Un fait divers chimiquement pur
"C'est un fait divers chimiquement pur"
par Eric Yung,
rédacteur en chef à France Inter, écrivain,
ancien inspecteur de police à la brigade anti-gang.
Que vous inspire l'affaire des enlèvements en Ile-de-France? Pourquoi le sujet intéresse-t-il tant l'opinion?
- C'est un fait divers chimiquement pur. Il y a la beauté, la séduction, la mort, la torture et, enfin, cela se passe dans une zone urbanisée. Ce n'est pas comme les crimes d'autrefois, un peu sauvages, qui se déroulaient dans une France rurale et où la violence était mécanique. Ca suscite l'intérêt, ça fait peur. En plus de tout ça, il y a la jeunesse et le crime gratuit. Autrefois, le crime avait un mobile, une finalité. Là, c'est incompréhensible. Il faut imaginer le décalage en terme de police judiciaire. Organiser un rapt, il y a quelques années, était le summum de la criminalité. C'était très organisé, très risqué, et souvent voué à l'échec. En dehors de Mesrine, aucun enlèvement ne s'est terminé par une remise de rançon. Même pour l'affaire du Baron Empain. C'était une industrie qui demandait un grand professionnalisme.

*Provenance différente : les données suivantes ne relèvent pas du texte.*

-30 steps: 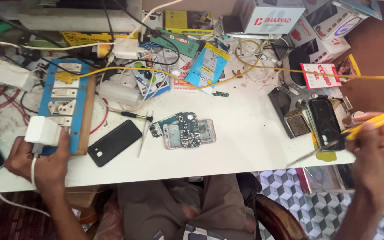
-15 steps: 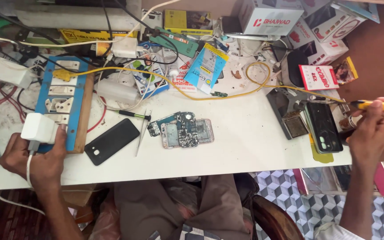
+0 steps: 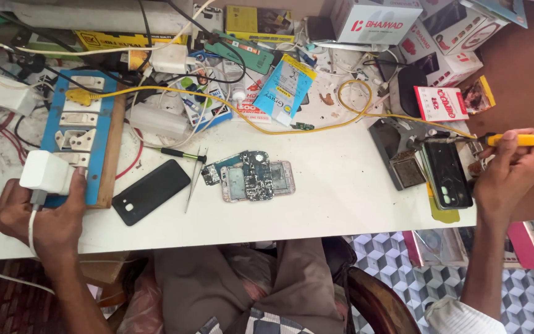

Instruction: The person uses a soldering iron and solder wire to work on a small circuit board placed on a cluttered workbench. They repeatedly apply solder to specific points on the board while holding the board steady with the other hand.

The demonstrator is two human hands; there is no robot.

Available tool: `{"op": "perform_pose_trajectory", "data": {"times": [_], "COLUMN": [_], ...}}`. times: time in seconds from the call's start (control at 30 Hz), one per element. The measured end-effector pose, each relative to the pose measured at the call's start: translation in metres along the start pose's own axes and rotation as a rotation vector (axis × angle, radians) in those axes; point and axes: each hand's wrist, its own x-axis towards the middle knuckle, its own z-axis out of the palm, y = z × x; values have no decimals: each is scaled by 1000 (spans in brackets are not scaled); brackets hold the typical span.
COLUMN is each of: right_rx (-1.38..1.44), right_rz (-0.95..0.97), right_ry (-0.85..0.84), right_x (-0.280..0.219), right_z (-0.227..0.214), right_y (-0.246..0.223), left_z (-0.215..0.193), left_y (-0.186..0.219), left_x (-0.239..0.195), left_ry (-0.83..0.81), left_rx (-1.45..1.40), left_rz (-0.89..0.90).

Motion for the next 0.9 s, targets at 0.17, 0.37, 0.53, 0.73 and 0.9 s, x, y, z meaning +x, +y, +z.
{"op": "perform_pose_trajectory", "data": {"times": [0.17, 0.37, 0.53, 0.73, 0.9], "right_rx": [157, 272, 120, -1, -58], "right_rz": [50, 94, 82, 234, 316], "right_ry": [17, 17, 9, 61, -211], "right_x": [-11, -10, -14, -50, -99], "right_z": [11, 15, 18, 25, 67], "right_y": [-14, -29, -54, -94, -176], "left_z": [-4, -6, -9, -8, -10], "left_y": [2, 5, 7, 8, 19], "left_x": [0, 6, 8, 5, 10], "left_ry": [-35, -50, -48, -39, -20], "left_rx": [-88, -119, -165, -230, -275], "left_rz": [-59, -80, -77, -128, -206]}}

Là, ce sont des mômes qui improvisent, leur comportement est absurde. Il n'y a plus de "construction intellectuelle" pour comprendre le processus. C'est ça qui peut toucher l'opinion. La seule constante est peut-être le rêve libéral. L'appât du gain semble être le seul mobile.
En quoi le caractère absurde et incohérent de cette affaire modifie-t-elle les termes de l'enquête ? On a pu lire qu'une centaine de policiers de la PJ suivaient l'affaire, pourquoi sont-ils si nombreux ?

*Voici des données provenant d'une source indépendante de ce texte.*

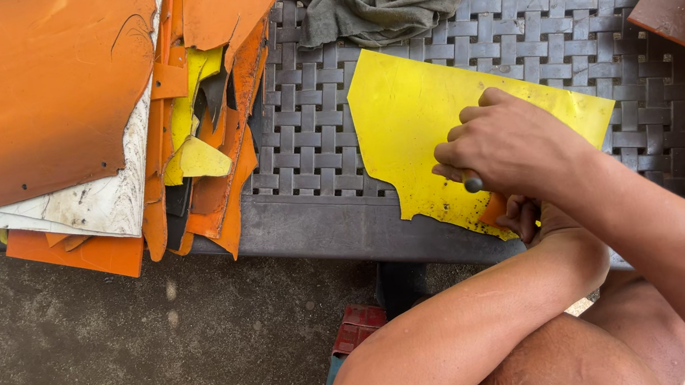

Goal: The person uses a knife to cut a small orange leather piece on a yellow cutting mat. They repeatedly reposition the piece and trim its edges while seated at a woven table with other leather scraps nearby.

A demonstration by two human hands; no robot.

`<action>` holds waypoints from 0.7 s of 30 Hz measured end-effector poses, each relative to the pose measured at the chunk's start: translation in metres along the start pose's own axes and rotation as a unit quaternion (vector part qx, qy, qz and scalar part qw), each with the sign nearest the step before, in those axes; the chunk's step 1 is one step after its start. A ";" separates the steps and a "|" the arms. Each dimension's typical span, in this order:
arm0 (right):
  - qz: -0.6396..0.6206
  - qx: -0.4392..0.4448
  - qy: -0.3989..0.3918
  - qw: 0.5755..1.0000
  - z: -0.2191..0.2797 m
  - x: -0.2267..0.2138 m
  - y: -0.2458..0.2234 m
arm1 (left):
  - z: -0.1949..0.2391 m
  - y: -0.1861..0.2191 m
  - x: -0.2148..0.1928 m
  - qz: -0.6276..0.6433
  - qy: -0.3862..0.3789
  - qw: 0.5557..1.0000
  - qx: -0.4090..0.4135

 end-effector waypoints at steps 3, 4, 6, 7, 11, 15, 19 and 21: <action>-0.054 0.082 -0.019 0.995 0.005 0.000 0.019 | 0.008 -0.009 0.005 0.054 0.018 0.998 -0.003; -0.080 0.124 -0.038 0.988 0.008 0.002 0.027 | 0.011 -0.013 0.004 0.109 0.039 0.993 -0.007; -0.213 0.245 -0.026 0.945 0.011 0.009 0.045 | 0.018 -0.018 0.003 0.116 0.047 0.992 -0.035; -0.278 0.303 -0.018 0.911 0.013 0.012 0.054 | 0.020 -0.021 0.003 0.074 0.036 0.995 -0.058; -0.393 0.335 -0.009 0.856 0.012 0.024 0.071 | 0.025 -0.029 0.005 -0.046 0.002 0.996 -0.072; -0.422 0.336 -0.005 0.842 0.009 0.035 0.076 | 0.025 -0.029 0.003 -0.002 0.003 0.998 -0.055; -0.403 0.338 -0.032 0.850 0.004 0.036 0.079 | 0.028 -0.031 0.002 0.015 0.004 0.999 -0.046; -0.366 0.325 -0.044 0.871 0.002 0.035 0.080 | 0.028 -0.032 0.002 0.011 0.000 0.999 -0.049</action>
Point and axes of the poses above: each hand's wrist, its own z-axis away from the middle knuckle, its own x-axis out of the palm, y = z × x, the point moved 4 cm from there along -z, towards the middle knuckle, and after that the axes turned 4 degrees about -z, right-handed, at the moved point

- Il faut se méfier des chiffres annoncés. Qu'il y ait cent fonctionnaires de police qui sont amenés à travailler dessus peut-être, mais pas à plein temps. A la PJ, il y a sûrement un groupe plus restreint chargé de l'affaire. C'est de la communication. C'est pour rassurer l'opinion et dire "la police veille". En terme d'enquête, je pense que la procédure sera la même qu'à l'habitude.
La vraie question est de savoir comment endiguer ce qui pourrait être un nouveau phénomène de l'histoire criminelle. Est-ce un incident de cette histoire ou pas?
Le film "L'Appât", de Bertrand Tavernier, inspiré d'un livre, qui s'inspirait lui-même de faits réels, est aujourd'hui rejoué dans la réalité. Pourquoi existe-t-il un lien si fort entre le genre du polar et le fait divers ?
- La littérature, ou le cinéma, qu'ils soient généralistes ou policiers, s'inspirent de la réalité ou l'anticipent.
Le polar est riche et intéressant car il décrit d'abord une situation sociale où aura lieu le crime, et raconte ensuite l'histoire humaine. Je pense à une citation de Baudelaire qui, lorsqu'il a traduit Edgar Allan Poe ("Histoires extraordinaires", ndlr), écrivit: "Le fait divers c'est l'absurde qui s'installe dans l'intelligence pour la gouverner avec une épouvantable logique". Pour moi, c'est tout à fait ça. Dans "l'Appât" de Tavernier, la fille (interprétée par Marie Gillain dans le film, ndlr), une fois arrêtée et détenue par la police, demande si elle sera libéree pour Noël. On est dans l'absurde le plus total.